__Work instructions__
Find every line below where the word "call" occurs. Then say how many there are, giving only the number.

(Provided data Opens)

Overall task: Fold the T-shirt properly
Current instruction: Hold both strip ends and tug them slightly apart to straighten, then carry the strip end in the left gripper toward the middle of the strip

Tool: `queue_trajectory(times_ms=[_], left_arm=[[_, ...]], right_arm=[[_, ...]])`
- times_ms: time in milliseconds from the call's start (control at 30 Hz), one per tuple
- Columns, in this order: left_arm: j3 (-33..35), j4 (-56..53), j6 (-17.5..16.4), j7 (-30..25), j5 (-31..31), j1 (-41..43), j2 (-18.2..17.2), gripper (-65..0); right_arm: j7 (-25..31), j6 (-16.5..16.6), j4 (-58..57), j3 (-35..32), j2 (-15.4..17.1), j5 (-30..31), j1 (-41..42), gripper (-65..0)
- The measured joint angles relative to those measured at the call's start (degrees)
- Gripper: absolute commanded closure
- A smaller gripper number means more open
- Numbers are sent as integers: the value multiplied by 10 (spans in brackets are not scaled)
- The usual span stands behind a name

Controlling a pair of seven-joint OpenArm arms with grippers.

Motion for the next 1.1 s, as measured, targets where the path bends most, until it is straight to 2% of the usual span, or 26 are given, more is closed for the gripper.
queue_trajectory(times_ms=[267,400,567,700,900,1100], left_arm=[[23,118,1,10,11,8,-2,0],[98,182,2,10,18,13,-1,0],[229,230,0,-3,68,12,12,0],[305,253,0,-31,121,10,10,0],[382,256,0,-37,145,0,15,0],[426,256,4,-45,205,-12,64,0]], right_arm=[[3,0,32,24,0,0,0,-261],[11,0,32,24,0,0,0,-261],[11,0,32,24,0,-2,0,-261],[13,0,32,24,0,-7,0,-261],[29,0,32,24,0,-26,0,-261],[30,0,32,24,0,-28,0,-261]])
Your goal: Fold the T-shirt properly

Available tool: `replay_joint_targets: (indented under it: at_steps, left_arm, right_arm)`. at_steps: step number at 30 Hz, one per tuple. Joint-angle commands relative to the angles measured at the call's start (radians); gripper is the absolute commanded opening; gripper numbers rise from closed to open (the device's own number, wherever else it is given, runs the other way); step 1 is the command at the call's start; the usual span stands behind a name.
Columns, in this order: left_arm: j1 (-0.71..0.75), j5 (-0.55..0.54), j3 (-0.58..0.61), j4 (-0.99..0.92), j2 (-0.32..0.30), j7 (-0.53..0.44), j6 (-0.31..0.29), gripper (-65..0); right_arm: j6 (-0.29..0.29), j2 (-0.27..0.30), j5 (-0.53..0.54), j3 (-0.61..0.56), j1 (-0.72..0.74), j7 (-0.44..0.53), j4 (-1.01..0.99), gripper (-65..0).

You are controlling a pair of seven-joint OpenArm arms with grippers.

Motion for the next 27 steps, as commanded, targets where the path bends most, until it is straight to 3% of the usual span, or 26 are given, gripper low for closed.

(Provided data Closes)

__Answer__
3